Ive got an installation question, i ordered a set of halogen to xenon adapters from Kufatec :
http://www.kufatec.de/shop/product_info ... cc426d606c
But no wiring schema whas included... ive hookedup with 4 lose wires.. 2 grey ones en 2 pink ones..
Is there anyone on this form who already installed this adapters on a scirocco?
(already asked Kufatec for instructions but no reply..)
Brgrds,
Merijn


----------



## pilotlars (Aug 19, 2004)

*Re: Installation instructions Kufatec Xenon Adapter Scirocco (meyo084)*

I can't get the link to work, i've noticed many sets don't come with instructions. please get some pics and i can probably help you. lars


----------



## GT17V (Aug 7, 2001)

That's listed on the Kufatec site... the ones with the grey wires (which are for the high-beam shutter). 
Not sure which kit you have.
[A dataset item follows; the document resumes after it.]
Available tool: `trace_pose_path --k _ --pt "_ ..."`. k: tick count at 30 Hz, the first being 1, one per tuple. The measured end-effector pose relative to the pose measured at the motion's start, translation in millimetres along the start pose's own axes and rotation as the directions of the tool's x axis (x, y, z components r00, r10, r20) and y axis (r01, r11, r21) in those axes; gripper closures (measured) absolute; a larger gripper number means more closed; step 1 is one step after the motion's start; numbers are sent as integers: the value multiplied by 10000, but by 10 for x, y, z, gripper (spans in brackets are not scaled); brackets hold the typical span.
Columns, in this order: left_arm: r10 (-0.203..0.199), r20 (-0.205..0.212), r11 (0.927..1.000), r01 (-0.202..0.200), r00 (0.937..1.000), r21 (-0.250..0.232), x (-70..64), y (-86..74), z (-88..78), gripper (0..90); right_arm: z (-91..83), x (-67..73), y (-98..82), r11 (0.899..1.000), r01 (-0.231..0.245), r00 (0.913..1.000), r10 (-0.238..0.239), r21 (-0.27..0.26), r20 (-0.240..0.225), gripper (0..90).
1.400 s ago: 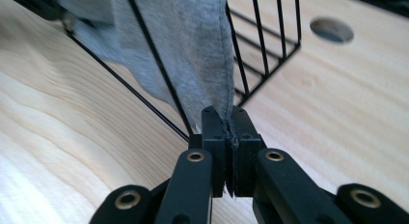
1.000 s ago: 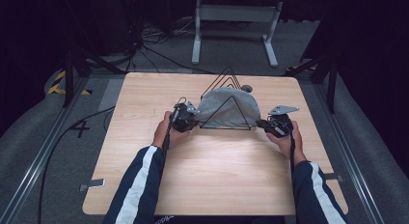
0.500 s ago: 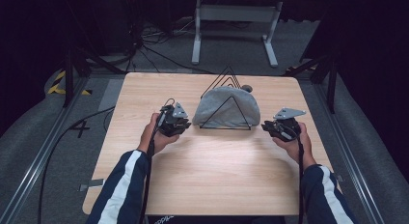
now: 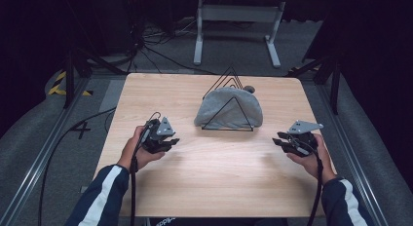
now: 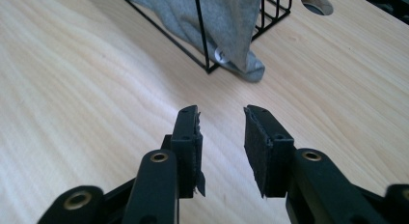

The wires should be labeled to tell you which pins in the Central Electronics Controller Module they attach to.
After that, then you need to recode the CECM to get things working usinga VAG-COM, which you can get from http://www.ross-tech.com European distributors.
the pink wires... not sure what they are for, because the other portions of getting it EU legal is automatic leveling (which has around 6 wires on its own) and headlight washers (around 3 wires).


----------



## sucko23 (Oct 29, 2010)

Hi, I tried to install xenon headlights but I do not know what kind of connection you have. Someone can tell me how are called connectors or connector type has the xenon headlight. are very similar to that of halogen lamps but not equal.

thanks.


----------